The Department Of Health and Human Services (it has very little to do with health and is into denying services) has denied permission for an FDA approved study of cannabis for treating PTSD.
The U.S. Department of Health and Human Services (HHS) has blocked a pilot study to examine the benefits of marijuana for veterans with treatment-resistant post-traumatic stress disorder (PTSD).It seems the Federales have an impenetrable wall to keep this reseach on cannabis from getting done.
The study was sponsored by the nonprofit research organization the Multidisciplinary Association for Psychedelic Studies (MAPS), and would have been conducted by Dr. Sue Sisley of the University of Arizona at Phoenix.
“Hundreds of veterans in medical marijuana states already report using marijuana to control their PTSD symptoms,” MAPS said in a statement. “The growing number of service members returning from Iraq and Afghanistan with combat-related trauma combined with large numbers of treatment-resistant veterans highlights the pressing need for research into additional treatments for PTSD.”
The Drug Enforcement Administration has denied researchers requests to obtain licenses to grow marijuana, claiming that the National Institute on Drug Abuse (NIDA) — overseen by the HHS — can be the only one to supply marijuana for Food and Drug Administration (FDA)-regulated research.Clever boys.
It seems like actual veterans are taking matters into their own hands.
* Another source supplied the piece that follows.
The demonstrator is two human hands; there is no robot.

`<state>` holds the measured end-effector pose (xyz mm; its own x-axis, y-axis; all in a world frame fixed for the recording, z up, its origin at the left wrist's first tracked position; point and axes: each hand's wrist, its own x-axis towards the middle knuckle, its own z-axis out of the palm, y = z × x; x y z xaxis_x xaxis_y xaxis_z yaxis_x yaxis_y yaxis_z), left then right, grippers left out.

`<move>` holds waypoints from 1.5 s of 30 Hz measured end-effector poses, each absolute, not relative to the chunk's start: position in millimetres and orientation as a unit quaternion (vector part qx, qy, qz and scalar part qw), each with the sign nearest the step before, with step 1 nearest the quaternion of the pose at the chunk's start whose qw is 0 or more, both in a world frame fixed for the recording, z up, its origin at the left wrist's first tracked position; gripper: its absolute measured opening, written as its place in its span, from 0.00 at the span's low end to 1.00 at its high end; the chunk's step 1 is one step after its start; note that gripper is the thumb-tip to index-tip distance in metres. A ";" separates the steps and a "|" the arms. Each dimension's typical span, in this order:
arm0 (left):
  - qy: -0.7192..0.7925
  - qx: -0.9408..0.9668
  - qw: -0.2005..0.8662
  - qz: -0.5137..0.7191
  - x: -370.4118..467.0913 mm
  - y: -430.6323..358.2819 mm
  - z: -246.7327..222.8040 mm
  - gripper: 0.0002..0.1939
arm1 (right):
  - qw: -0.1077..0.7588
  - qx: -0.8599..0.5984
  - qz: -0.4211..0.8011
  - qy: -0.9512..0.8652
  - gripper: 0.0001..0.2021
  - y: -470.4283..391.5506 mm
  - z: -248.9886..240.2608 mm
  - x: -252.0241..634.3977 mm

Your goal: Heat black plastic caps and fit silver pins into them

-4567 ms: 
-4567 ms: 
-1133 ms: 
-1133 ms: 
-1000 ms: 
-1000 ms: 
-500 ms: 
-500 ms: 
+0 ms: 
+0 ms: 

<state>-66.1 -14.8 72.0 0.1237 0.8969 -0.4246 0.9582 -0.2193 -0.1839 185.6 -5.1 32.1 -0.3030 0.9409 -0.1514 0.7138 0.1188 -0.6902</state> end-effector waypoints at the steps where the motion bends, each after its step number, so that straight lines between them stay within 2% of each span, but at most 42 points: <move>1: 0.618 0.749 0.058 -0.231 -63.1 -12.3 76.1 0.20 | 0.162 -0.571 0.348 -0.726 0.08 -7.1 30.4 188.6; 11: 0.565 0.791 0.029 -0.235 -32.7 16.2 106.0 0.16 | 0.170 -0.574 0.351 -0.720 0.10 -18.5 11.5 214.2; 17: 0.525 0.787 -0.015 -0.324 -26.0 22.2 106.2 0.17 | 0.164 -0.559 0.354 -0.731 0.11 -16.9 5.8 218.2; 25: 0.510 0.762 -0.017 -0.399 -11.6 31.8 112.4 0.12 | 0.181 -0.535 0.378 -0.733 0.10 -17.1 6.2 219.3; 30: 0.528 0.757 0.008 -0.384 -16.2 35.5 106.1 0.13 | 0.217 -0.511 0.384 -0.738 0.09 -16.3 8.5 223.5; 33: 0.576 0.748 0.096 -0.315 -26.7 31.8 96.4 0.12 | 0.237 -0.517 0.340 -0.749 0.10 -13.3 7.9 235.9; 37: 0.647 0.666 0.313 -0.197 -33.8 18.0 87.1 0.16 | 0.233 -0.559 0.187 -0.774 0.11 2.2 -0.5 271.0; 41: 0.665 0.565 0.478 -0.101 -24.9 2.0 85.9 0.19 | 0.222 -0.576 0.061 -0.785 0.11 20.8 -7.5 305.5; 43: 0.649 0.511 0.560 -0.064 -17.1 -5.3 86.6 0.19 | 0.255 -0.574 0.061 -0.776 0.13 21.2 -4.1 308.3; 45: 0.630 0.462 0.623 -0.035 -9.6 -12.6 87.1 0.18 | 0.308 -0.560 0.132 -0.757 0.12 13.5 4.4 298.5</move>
Green leafy matters.
“My life went downhill from the moment I came back from Iraq,” Begin, now a 31-year-old veteran, tells Danger Room. “Doctors at Bethesda had me on so much, and on such high doses of everything, that I didn’t even know what was a symptom and what was a side effect.”He is not the only veteran who thinks that cannabis ought to be an official medicine. I wrote about Jamey Raines recently.
At one point, Begin, diagnosed with PTSD shortly after coming home, was taking more than 100 pills a day. So many that he would stuff dozens of bottles into a backpack to lug everywhere he went. Now, he’s cut his dependency on prescriptions to zero. Their replacement? Five joints a day.
“Using marijuana balances me out,” he says. “It takes those peaks and valleys of PTSD and it softens them. It makes my life manageable.”
Begin’s now launched an online petition asking the feds to change their course on marijuana as a treatment for PTSD. In September, the first-ever study proposed to evaluate marijuana as a potential treatment for PTSD was blocked by officials at the National Institutes on Drug Abuse (NIDA). With an estimated 37 percent of this generation’s vets afflicted with PTSD, and a dearth of effective treatment options available, Begin thinks pot deserves, at the very least, a single study.
And what do you know? Our friends the Israelis are on the case.
D., a 26-year-old woman from the north of Israel, says she began to suffer from nightmares about seven years ago, after her partner raped her. After undergoing various forms of therapy, she thought she had largely put the trauma behind her. Then, two years ago, she chanced to see the rapist not far from her home. The nightmares came swarming back.So war trauma is not the only way to get PTSD? Maybe that explains why 70% of female Heroin users report being sexually attacked. When they were children. Too bad no famous sports figures (in so far as we know) are involved. Too bad we can't figure a way to give such kids a pass. Until we figure out better ways to help them heal. Currently a long slow process that is not a sure thing.
"I fell into a depression that went on until not long ago, during which I hardly slept or ate," she says in a quiet voice. "My whole life turned upside down. I left my job. Everything came to a stop. I went back to taking antidepressants and tranquilizers - Cipralex, Lustral and Prozac; sleeping pills that made me addicted. It was a nightmare. There was no way I could get through the day without those pills. Then I discovered cannabis."